_How to complete this task_: After locating "Target: striped baby cloth" in the listing below, copy that line and each one after it exactly, ending with the line that has "Target: brown puffer jacket".

━━ Extracted records

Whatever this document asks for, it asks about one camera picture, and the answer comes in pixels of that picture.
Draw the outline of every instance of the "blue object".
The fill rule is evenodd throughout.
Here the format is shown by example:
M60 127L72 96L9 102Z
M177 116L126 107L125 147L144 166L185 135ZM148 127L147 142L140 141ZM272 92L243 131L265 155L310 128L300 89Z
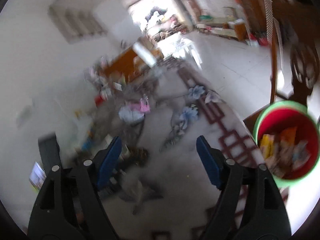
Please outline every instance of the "blue object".
M108 185L112 171L116 166L121 151L121 139L119 137L114 137L108 148L99 151L94 157L93 162L97 169L98 190L101 190Z
M197 138L196 148L211 184L220 189L222 186L221 172L223 169L220 160L212 156L212 148L203 136Z

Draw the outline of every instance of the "white tile floor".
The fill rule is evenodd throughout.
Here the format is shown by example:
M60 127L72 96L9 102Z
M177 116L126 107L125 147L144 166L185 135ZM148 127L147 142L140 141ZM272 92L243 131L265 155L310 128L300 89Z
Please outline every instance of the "white tile floor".
M267 47L253 48L236 40L196 31L185 37L194 42L206 78L242 119L270 102L271 58ZM285 83L281 92L288 95L292 91L289 47L284 48L283 73ZM314 87L308 106L311 115L317 119L320 86Z

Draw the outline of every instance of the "wall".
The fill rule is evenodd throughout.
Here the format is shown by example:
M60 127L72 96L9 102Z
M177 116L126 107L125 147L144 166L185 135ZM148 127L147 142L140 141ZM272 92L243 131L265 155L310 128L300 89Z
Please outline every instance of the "wall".
M40 159L37 138L55 130L64 144L74 131L72 123L62 128L70 121L53 91L68 90L98 57L118 54L108 37L68 44L47 15L53 1L8 0L0 14L0 199L20 227L28 225L36 199L28 177ZM39 118L18 130L16 113L32 98Z
M235 0L197 0L201 9L213 17L225 17L223 7L236 7Z

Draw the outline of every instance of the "yellow object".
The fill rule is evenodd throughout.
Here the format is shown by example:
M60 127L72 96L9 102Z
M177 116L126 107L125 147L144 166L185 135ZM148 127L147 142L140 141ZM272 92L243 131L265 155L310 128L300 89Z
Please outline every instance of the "yellow object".
M273 142L275 140L274 135L264 134L262 136L260 150L262 152L263 158L267 159L273 155Z
M289 145L294 145L297 127L290 127L280 133L280 141L285 141Z

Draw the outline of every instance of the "red bucket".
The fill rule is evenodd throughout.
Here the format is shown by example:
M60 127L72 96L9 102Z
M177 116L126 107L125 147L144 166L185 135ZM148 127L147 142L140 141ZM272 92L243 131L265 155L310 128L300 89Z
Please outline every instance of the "red bucket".
M278 187L288 187L301 181L319 161L319 129L308 115L307 108L299 103L281 101L269 106L257 119L253 137L258 144L264 134L280 133L289 127L297 127L295 144L301 140L308 141L306 148L310 158L304 166L284 178L274 175Z

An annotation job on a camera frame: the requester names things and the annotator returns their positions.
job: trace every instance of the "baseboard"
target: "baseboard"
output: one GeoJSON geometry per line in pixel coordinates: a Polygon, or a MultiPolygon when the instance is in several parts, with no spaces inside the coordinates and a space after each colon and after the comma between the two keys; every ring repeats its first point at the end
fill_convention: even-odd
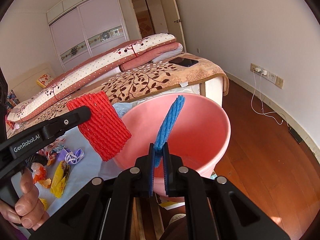
{"type": "MultiPolygon", "coordinates": [[[[254,92],[254,87],[250,86],[246,82],[242,81],[241,79],[233,76],[230,73],[227,73],[227,76],[230,80],[237,83],[239,86],[243,87],[244,89],[248,90],[249,92],[254,92]]],[[[256,90],[255,96],[259,96],[259,91],[256,90]]],[[[301,125],[298,124],[296,120],[294,120],[284,109],[282,109],[280,106],[278,106],[275,102],[273,102],[270,98],[268,98],[266,95],[261,93],[261,100],[270,106],[274,111],[276,111],[280,116],[284,116],[288,122],[289,125],[293,129],[296,130],[296,132],[301,136],[301,138],[304,140],[304,142],[308,145],[308,147],[311,149],[312,153],[320,163],[320,148],[316,145],[316,143],[312,140],[310,135],[301,127],[301,125]]]]}

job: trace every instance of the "blanket tag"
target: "blanket tag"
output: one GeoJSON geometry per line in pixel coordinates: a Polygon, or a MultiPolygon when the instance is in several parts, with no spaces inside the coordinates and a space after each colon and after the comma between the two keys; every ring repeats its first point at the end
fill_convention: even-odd
{"type": "Polygon", "coordinates": [[[189,84],[188,84],[188,81],[186,81],[186,82],[180,83],[179,85],[180,85],[182,88],[184,88],[184,87],[187,87],[189,84]]]}

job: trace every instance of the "brown leaf pattern blanket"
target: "brown leaf pattern blanket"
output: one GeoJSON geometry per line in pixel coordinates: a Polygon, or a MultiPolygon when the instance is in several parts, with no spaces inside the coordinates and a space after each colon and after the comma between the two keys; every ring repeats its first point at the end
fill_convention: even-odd
{"type": "Polygon", "coordinates": [[[67,113],[66,104],[69,100],[87,93],[105,91],[112,104],[117,102],[132,102],[180,87],[181,83],[188,85],[200,84],[218,76],[223,77],[223,95],[228,94],[229,80],[224,71],[211,61],[192,54],[181,54],[180,57],[198,60],[199,63],[191,67],[182,67],[166,62],[147,63],[140,67],[122,72],[105,80],[96,82],[70,94],[69,96],[50,106],[34,118],[23,122],[20,128],[8,134],[8,138],[42,121],[52,119],[67,113]]]}

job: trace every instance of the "pink bucket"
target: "pink bucket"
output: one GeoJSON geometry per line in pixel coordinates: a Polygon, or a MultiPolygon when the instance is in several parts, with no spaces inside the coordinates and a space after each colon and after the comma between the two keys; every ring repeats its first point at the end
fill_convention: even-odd
{"type": "MultiPolygon", "coordinates": [[[[131,132],[123,150],[114,157],[121,169],[134,166],[138,157],[147,155],[159,128],[178,95],[186,98],[168,139],[169,152],[182,158],[183,164],[209,178],[227,150],[230,122],[226,112],[214,101],[195,94],[166,94],[147,100],[130,111],[122,121],[131,132]]],[[[165,197],[162,161],[155,169],[154,192],[165,197]]],[[[183,201],[183,198],[171,198],[183,201]]]]}

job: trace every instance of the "white charging cable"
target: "white charging cable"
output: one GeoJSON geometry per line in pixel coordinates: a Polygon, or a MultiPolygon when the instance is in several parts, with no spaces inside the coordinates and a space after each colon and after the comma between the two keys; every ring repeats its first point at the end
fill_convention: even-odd
{"type": "Polygon", "coordinates": [[[261,91],[261,77],[262,77],[262,73],[261,73],[261,75],[260,75],[260,84],[259,84],[259,98],[260,98],[260,101],[261,101],[261,103],[262,103],[262,113],[258,113],[256,110],[253,109],[253,106],[252,106],[253,97],[254,97],[254,94],[255,94],[255,92],[256,92],[256,90],[257,90],[256,77],[255,77],[254,72],[253,72],[254,92],[253,92],[253,95],[252,95],[252,98],[251,98],[251,108],[252,108],[252,110],[253,110],[255,113],[257,113],[257,114],[261,114],[261,115],[265,115],[265,116],[268,116],[268,117],[272,117],[273,119],[276,120],[277,124],[281,125],[281,124],[283,123],[283,120],[281,121],[281,123],[279,123],[276,118],[274,118],[274,117],[271,116],[271,115],[268,115],[268,114],[277,113],[277,112],[273,111],[273,112],[269,112],[269,113],[264,113],[264,110],[263,110],[263,101],[261,100],[261,92],[260,92],[260,91],[261,91]]]}

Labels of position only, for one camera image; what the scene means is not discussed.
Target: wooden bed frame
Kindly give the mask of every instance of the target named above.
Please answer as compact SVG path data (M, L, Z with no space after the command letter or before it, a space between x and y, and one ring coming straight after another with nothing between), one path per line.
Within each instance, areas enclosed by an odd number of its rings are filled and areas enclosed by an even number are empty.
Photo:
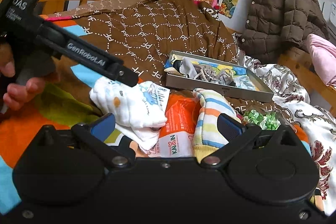
M39 0L39 2L46 2L43 7L43 14L53 14L62 12L64 9L64 2L67 0ZM89 0L79 0L79 5L86 4ZM227 28L229 33L236 32L235 30ZM300 81L300 84L305 87L308 92L316 90L330 105L330 112L336 116L336 89L332 86L325 86L321 79L305 68L302 64L290 59L285 54L282 54L278 60L280 65L286 66L293 71Z

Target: human hand
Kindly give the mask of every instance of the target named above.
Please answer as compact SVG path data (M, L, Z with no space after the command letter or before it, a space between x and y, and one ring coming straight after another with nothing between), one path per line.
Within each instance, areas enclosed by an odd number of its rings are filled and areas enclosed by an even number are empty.
M8 43L0 43L0 73L6 77L15 75L13 54ZM19 110L25 103L43 92L46 81L58 82L59 74L55 71L46 77L31 78L27 81L26 86L9 84L7 93L3 96L3 101L9 108Z

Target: brown blanket
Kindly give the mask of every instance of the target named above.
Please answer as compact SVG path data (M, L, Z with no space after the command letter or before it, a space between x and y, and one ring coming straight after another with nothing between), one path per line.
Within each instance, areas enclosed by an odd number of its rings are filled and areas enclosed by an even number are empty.
M233 38L216 12L205 2L190 0L100 0L52 16L73 16L89 35L82 38L124 60L144 81L165 85L164 63L172 50L236 64ZM58 86L80 102L93 103L90 87L78 80L66 57L57 61ZM192 97L190 91L182 91ZM226 99L240 113L256 101ZM268 110L279 108L265 104Z

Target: striped baby cloth
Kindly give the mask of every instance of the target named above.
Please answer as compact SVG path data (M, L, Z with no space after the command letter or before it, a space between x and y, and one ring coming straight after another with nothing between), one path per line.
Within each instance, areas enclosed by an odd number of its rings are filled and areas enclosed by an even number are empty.
M228 140L217 130L218 116L225 113L236 121L241 121L233 107L218 92L194 89L193 96L199 99L201 105L193 140L195 157L198 162L201 162L203 158L228 143Z

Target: brown puffer jacket
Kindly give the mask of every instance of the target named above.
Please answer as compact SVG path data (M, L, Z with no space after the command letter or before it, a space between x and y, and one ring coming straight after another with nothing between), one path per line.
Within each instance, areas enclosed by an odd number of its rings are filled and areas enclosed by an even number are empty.
M304 47L302 41L311 33L329 39L317 0L252 0L241 48L272 64L289 47Z

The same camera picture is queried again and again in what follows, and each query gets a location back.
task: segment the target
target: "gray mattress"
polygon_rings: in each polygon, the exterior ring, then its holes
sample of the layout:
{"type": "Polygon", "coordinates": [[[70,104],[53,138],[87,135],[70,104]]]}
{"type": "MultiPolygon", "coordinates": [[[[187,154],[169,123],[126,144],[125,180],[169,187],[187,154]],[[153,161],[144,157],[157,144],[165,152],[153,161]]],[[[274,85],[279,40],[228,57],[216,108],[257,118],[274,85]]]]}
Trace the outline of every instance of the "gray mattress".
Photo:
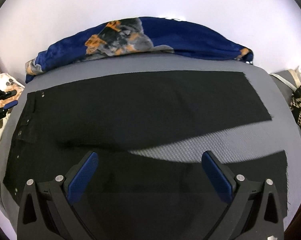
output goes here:
{"type": "MultiPolygon", "coordinates": [[[[244,72],[273,120],[236,127],[170,145],[132,151],[132,153],[178,162],[200,162],[202,152],[211,149],[222,163],[232,163],[285,150],[288,162],[288,215],[284,218],[284,227],[287,228],[301,203],[299,128],[272,78],[261,68],[234,60],[209,61],[168,53],[135,54],[74,63],[37,76],[26,86],[3,132],[0,144],[0,181],[3,181],[5,175],[12,134],[25,105],[27,93],[111,74],[167,70],[244,72]]],[[[3,201],[3,206],[0,205],[0,208],[16,230],[19,207],[3,184],[0,192],[3,201]]]]}

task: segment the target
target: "blue rubber pad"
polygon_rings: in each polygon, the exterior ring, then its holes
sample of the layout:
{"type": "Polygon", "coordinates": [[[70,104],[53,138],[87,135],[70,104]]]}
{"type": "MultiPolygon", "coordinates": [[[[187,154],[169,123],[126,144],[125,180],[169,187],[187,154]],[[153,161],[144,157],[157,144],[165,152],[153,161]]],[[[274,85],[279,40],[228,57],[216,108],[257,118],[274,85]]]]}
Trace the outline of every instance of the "blue rubber pad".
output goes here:
{"type": "Polygon", "coordinates": [[[96,152],[88,157],[78,173],[68,186],[67,200],[70,205],[80,201],[89,181],[92,179],[98,166],[98,155],[96,152]]]}
{"type": "Polygon", "coordinates": [[[202,155],[202,167],[221,201],[230,204],[233,201],[232,186],[207,152],[202,155]]]}
{"type": "Polygon", "coordinates": [[[6,105],[4,105],[3,109],[4,109],[4,110],[10,109],[10,108],[16,106],[17,104],[18,104],[18,101],[17,101],[17,100],[14,100],[14,101],[9,102],[9,103],[7,103],[6,105]]]}

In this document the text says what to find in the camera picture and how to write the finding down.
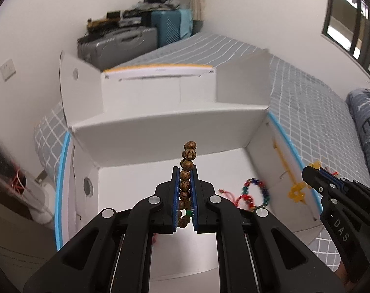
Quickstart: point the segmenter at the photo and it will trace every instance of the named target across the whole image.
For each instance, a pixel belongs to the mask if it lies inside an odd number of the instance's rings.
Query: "gray suitcase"
[[[78,44],[78,57],[100,70],[113,68],[157,48],[156,28],[121,28],[95,41]]]

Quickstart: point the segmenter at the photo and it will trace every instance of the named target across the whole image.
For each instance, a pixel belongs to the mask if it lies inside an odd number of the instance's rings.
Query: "blue towel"
[[[193,14],[190,9],[179,9],[181,13],[180,39],[187,39],[193,31]]]

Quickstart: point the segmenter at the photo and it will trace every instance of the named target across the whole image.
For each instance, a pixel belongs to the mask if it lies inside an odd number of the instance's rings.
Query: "human hand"
[[[348,272],[346,271],[345,266],[343,265],[342,261],[340,262],[340,266],[338,269],[334,272],[343,282],[343,285],[345,286],[346,292],[349,292],[354,288],[355,284],[352,281],[349,281],[348,279]]]

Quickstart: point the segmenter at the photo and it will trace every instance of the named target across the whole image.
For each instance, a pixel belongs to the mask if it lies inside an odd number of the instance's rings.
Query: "white wall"
[[[321,35],[326,8],[327,0],[206,0],[203,30],[268,48],[345,99],[370,78]]]
[[[6,0],[0,8],[0,66],[14,60],[17,74],[0,83],[0,138],[16,161],[41,172],[33,128],[60,100],[59,56],[76,56],[86,20],[123,10],[138,0]]]

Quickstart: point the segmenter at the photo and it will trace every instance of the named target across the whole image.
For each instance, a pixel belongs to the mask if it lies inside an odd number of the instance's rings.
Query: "das logo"
[[[336,222],[334,223],[334,227],[336,227],[338,230],[338,233],[340,234],[340,236],[342,236],[342,234],[343,234],[343,231],[345,230],[345,227],[344,226],[342,226],[341,224],[340,224],[340,219],[338,218],[337,220],[336,220]],[[346,232],[343,236],[342,236],[342,240],[343,241],[346,241],[346,240],[348,240],[348,238],[349,238],[349,234]]]

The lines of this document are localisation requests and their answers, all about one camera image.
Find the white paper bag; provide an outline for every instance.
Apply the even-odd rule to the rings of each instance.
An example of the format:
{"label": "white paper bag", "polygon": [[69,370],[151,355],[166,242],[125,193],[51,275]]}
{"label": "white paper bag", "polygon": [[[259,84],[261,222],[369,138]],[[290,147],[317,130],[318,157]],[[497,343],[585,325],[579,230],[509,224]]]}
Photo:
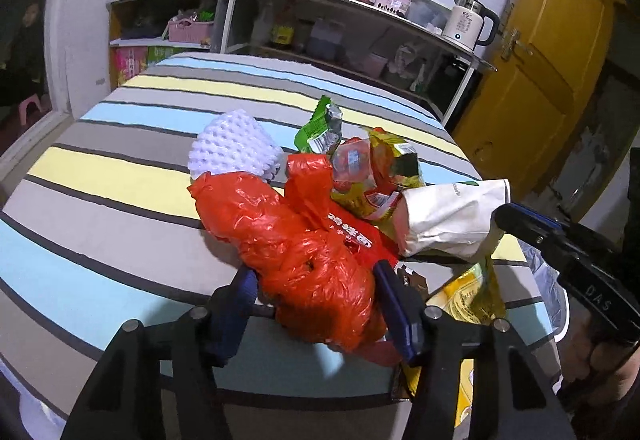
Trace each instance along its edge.
{"label": "white paper bag", "polygon": [[393,214],[400,254],[437,249],[475,263],[498,246],[491,214],[510,200],[507,179],[408,189]]}

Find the red plastic bag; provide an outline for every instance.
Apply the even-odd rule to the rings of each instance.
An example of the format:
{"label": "red plastic bag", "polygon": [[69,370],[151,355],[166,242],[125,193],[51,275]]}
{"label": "red plastic bag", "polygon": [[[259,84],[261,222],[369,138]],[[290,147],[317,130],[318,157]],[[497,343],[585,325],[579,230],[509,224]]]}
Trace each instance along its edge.
{"label": "red plastic bag", "polygon": [[284,198],[249,173],[205,173],[189,191],[207,231],[258,272],[292,334],[347,351],[373,343],[386,327],[370,268],[396,257],[375,227],[331,200],[326,156],[291,155],[287,167]]}

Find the yellow snack package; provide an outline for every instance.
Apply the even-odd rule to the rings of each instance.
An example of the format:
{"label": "yellow snack package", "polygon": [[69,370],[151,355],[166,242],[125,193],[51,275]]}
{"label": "yellow snack package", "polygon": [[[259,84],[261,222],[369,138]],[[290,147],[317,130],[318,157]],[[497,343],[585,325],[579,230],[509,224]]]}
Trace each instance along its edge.
{"label": "yellow snack package", "polygon": [[[498,291],[491,258],[476,263],[462,276],[454,279],[434,294],[426,302],[442,308],[458,321],[475,324],[489,324],[497,317],[505,317],[504,302]],[[456,426],[471,413],[473,402],[472,359],[465,359],[460,366],[460,389],[456,409]],[[420,378],[420,368],[411,368],[402,364],[407,389],[415,395]]]}
{"label": "yellow snack package", "polygon": [[424,186],[420,178],[418,153],[412,144],[382,128],[369,130],[374,178],[382,189],[398,191]]}

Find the person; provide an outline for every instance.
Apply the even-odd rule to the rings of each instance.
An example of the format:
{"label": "person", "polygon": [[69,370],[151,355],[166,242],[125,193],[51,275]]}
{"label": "person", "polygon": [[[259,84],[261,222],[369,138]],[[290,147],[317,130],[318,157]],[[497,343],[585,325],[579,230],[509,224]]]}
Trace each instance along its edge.
{"label": "person", "polygon": [[[622,253],[614,274],[623,286],[640,299],[640,148],[629,150],[629,213],[624,229]],[[622,366],[620,360],[629,346],[590,339],[589,315],[581,320],[568,338],[562,359],[563,384],[584,380],[591,372],[611,372],[596,388],[583,397],[582,405],[572,420],[578,438],[615,438],[632,440],[640,437],[640,348]]]}
{"label": "person", "polygon": [[33,94],[42,96],[43,78],[44,25],[40,5],[33,2],[24,11],[5,68],[0,70],[0,106],[16,105]]}

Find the electric kettle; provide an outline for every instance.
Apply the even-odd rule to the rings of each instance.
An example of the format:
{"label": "electric kettle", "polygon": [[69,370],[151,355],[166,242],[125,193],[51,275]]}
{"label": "electric kettle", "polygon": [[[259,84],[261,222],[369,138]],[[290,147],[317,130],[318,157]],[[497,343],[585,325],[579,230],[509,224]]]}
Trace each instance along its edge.
{"label": "electric kettle", "polygon": [[[476,45],[489,45],[498,32],[500,25],[498,15],[487,9],[478,0],[455,0],[455,2],[456,5],[451,10],[451,16],[442,35],[466,46],[469,50],[473,50]],[[485,40],[478,40],[485,18],[492,21],[491,33]]]}

━━━━

_Result_:
Target: striped baby cloth
Kindly give the mask of every instance of the target named above.
Please answer as compact SVG path data (M, L, Z with no space after the command letter or before it, a space between x and y, and one ring coming straight after another with nothing between), one path per line.
Within each instance, areas enclosed by an odd number of its rings are filled and areas enclosed by an even number are empty.
M228 140L217 130L218 116L225 113L236 121L241 121L233 107L218 92L194 89L193 96L199 99L201 105L193 140L195 157L198 162L201 162L203 158L228 143Z

Target: brown puffer jacket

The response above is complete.